Establishing Standards for Multimodal AI in Credit: A Live Discussion on Creating a Financial Equivalent of ImageNet

A recent live discussion, co-hosted by Qifu Technology, Fudan University, and South China University of Technology researchers, focused on the topic of setting standards for multimodal AI in the credit sector. The session provided an in-depth analysis of FCMBench-V1.0, the first multimodal evaluation benchmark designed specifically for credit scenarios. This benchmark establishes assessment tasks centered on key areas such as multimodal perception, reasoning, and decision-making, while simultaneously open-sourcing its dataset and evaluation tools in an effort to create a widely recognized "measuring stick" for financial AI. The one-hour presentation blended cutting-edge academic insights with practical industry experience, offering valuable references and development ideas for financial institutions, academic researchers, and industry professionals. The following is a summary of the core content from the discussion.
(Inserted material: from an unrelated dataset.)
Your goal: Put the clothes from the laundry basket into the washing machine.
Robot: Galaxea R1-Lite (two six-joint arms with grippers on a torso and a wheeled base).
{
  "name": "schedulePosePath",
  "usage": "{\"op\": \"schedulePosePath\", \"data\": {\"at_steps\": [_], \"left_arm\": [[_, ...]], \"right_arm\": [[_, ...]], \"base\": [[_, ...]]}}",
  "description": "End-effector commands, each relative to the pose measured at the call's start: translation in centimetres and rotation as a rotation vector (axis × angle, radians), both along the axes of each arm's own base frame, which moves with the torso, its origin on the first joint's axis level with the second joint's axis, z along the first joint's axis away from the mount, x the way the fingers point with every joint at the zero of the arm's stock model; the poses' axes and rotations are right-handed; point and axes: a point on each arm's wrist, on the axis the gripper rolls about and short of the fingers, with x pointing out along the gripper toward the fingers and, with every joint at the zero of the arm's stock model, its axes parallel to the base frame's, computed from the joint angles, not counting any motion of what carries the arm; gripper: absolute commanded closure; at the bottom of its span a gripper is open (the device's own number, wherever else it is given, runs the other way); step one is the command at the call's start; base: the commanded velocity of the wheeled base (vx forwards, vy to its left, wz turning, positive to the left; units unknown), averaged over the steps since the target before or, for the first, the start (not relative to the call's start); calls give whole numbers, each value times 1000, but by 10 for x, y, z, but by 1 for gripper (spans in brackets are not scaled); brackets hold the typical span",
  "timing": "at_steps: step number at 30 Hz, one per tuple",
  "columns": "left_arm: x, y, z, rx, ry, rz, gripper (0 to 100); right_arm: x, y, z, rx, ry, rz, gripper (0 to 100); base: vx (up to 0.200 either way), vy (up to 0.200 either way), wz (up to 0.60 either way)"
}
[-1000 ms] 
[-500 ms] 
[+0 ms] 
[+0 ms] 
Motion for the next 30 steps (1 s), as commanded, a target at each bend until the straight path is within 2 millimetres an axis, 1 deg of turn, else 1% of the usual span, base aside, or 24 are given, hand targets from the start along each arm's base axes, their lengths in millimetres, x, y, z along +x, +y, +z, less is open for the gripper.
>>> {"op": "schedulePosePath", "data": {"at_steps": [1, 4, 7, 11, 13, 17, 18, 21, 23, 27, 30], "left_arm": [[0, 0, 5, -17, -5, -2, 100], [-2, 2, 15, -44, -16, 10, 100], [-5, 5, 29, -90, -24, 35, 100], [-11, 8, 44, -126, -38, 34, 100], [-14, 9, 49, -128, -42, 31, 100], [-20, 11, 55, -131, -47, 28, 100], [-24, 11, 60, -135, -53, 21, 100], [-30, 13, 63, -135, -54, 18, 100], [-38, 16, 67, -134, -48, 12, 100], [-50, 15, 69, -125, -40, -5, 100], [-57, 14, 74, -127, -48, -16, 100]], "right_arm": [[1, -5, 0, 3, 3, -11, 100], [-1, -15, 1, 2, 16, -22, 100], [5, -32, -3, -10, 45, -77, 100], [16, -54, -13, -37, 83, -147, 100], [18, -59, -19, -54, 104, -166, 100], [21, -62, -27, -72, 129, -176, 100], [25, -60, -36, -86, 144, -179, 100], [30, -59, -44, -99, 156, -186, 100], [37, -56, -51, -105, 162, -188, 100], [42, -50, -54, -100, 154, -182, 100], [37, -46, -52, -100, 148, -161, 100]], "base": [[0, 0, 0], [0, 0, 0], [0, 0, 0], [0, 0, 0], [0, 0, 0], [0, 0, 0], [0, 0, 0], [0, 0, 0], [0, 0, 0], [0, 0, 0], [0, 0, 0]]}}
From an industry practice perspective, FCMBench provides a unified standard for measuring the capabilities of financial AI models. Yang Yehui, head of multimodal AI at Qifu Technology, began by analyzing the developmental challenges of financial AI and the motivations behind creating FCMBench-V1.0. He likened AI to a "hoe" and high-barrier industries like finance and healthcare to "fertile land" with great potential. The inherent high demands of financial services for privacy, security, and compliance mean that model validation cannot rely on self-assessment; it requires an objective, unified evaluation system. The creation of FCMBench-V1.0 aims to address the core dilemmas financial institutions face when selecting models. Yang pointed out that the current financial industry suffers from different models claiming high scores without a consistent comparison standard, and models often experience significant performance drops when moving from lab environments to real-world production. The core value of FCMBench is to serve as a "unified ruler" that places different models on a level playing field, testing their capabilities under realistic business conditions.
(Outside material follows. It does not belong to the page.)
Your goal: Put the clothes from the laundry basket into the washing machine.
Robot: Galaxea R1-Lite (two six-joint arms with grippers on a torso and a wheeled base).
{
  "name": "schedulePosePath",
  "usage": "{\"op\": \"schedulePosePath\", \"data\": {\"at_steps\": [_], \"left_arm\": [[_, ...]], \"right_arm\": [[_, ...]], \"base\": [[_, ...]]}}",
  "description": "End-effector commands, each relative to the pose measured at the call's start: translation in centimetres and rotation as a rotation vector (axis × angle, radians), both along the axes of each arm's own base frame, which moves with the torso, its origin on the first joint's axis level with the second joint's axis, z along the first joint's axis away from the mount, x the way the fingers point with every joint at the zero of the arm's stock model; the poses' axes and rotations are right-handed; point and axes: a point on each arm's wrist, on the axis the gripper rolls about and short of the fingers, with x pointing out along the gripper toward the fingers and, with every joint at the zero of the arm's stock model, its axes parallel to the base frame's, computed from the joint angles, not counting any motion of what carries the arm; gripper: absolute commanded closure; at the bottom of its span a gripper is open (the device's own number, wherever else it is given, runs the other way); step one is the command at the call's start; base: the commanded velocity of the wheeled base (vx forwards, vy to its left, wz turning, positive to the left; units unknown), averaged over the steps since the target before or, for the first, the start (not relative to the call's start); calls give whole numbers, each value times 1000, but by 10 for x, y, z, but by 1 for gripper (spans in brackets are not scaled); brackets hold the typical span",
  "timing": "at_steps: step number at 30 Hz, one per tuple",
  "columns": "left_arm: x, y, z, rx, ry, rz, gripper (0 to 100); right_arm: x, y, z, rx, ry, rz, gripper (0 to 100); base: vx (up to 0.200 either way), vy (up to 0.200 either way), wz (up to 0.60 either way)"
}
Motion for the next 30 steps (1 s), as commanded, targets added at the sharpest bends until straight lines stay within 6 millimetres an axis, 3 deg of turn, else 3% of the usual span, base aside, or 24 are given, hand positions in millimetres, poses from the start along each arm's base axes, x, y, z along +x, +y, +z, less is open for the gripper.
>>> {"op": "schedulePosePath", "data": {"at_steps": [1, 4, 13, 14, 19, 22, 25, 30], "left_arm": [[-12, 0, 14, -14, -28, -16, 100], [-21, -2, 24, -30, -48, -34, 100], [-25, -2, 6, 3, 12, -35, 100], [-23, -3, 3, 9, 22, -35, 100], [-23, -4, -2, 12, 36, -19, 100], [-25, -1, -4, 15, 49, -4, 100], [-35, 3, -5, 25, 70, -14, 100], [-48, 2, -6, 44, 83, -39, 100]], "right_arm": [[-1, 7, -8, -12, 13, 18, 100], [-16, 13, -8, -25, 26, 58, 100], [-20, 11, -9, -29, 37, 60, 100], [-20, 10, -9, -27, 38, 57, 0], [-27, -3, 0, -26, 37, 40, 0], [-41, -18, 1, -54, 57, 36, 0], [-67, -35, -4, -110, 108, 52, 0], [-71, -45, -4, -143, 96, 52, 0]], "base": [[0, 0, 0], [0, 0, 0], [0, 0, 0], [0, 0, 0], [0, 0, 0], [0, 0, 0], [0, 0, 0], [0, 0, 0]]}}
Regarding the design of this "ruler," Yang Yehui outlined three fundamental principles upheld by FCMBench: fairness, scientific rigor, and practical applicability. Fairness prevents self-serving claims by establishing a unified evaluation baseline. Scientific rigor is reflected in reasonable data distribution, task design, and difficulty settings that can effectively differentiate between algorithms. Practical applicability is the core principle, ensuring that excellent performance on the benchmark translates directly to real-world business scenarios. To make evaluations more realistic, FCMBench recreates various risk scenarios encountered in credit operations by simulating over ten types of real-world capture interferences and setting reasoning tasks such as judging the plausibility of document information and comparing multiple documents. For example, Yang cited a scenario where a user reports an annual income exceeding 500,000 RMB but has a tax payment ratio below 10%; such an obvious risk indicator is incorporated into FCMBench's reasoning tasks to test a model's risk identification and anti-fraud judgment capabilities, ensuring the practical value of the evaluation tasks.
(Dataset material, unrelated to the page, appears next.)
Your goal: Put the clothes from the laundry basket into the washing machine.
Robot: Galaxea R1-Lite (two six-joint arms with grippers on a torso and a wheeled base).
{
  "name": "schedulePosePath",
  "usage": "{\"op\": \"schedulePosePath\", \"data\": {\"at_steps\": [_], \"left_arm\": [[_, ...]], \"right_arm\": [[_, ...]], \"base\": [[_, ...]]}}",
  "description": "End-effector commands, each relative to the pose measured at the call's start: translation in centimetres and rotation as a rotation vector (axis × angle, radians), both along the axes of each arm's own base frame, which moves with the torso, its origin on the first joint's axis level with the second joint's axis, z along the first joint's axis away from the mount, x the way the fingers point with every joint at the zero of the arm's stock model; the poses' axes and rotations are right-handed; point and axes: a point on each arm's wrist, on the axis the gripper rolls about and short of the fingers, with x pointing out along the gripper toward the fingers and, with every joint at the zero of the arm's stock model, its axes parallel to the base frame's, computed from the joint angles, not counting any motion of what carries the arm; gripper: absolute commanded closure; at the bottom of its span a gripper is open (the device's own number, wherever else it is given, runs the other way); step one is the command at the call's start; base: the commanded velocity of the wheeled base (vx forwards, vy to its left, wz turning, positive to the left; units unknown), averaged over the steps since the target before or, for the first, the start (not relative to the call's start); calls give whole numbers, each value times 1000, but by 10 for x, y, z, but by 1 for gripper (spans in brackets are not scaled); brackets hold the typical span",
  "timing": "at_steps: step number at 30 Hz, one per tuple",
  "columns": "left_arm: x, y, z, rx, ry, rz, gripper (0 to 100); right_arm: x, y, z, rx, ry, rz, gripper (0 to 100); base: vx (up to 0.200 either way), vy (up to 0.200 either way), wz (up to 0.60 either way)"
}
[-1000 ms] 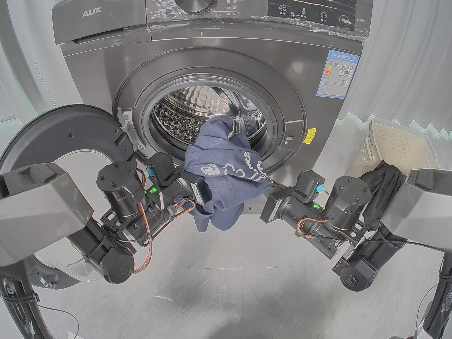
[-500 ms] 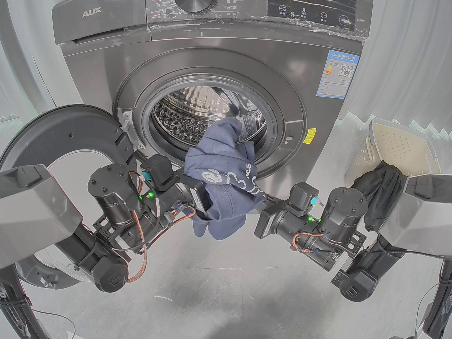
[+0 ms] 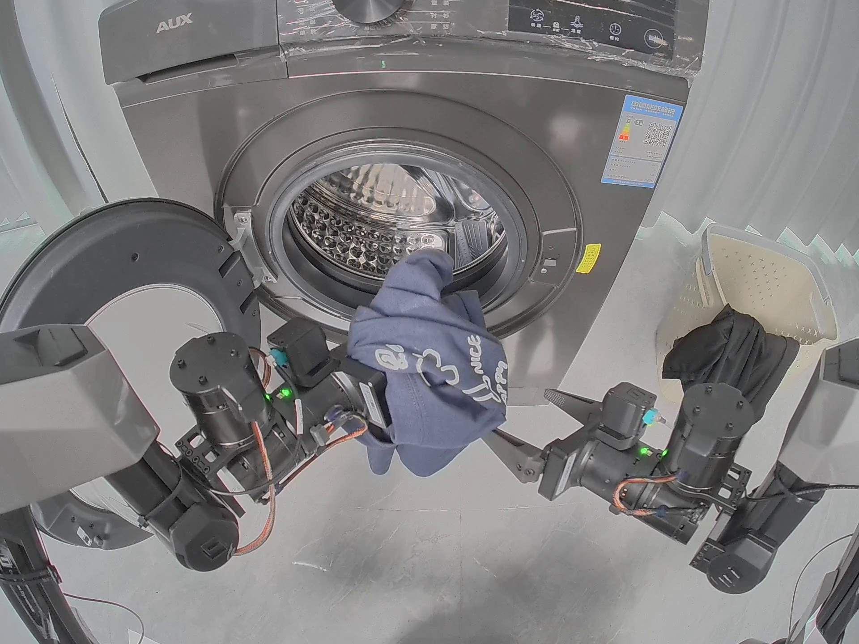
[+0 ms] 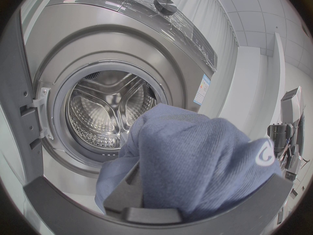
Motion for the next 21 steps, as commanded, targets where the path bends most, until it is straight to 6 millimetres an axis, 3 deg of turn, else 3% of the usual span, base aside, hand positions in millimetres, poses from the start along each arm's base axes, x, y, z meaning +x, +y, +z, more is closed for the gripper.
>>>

In Yang's view, FCMBench was not created for its own sake. Its core objective is to give back to the business and the industry itself. It is positioned as a public resource for the financial sector, aiming to deeply align AI capabilities with business value through unified standards. Furthermore, FCMBench serves as a bridge between academic research and industrial application of large financial models. Technically, it will continue to expand its tasks, data types, languages, and modalities to achieve full-scenario coverage for credit AI. At the industry level, it will collaborate with universities to tackle technical challenges and invite deep participation from banks and various financial institutions to enrich real business data and scenarios. The goal is to evolve it into an industry-recognized evaluation standard, potentially even a group standard, becoming a practical threshold for model selection and collaboration among financial institutions.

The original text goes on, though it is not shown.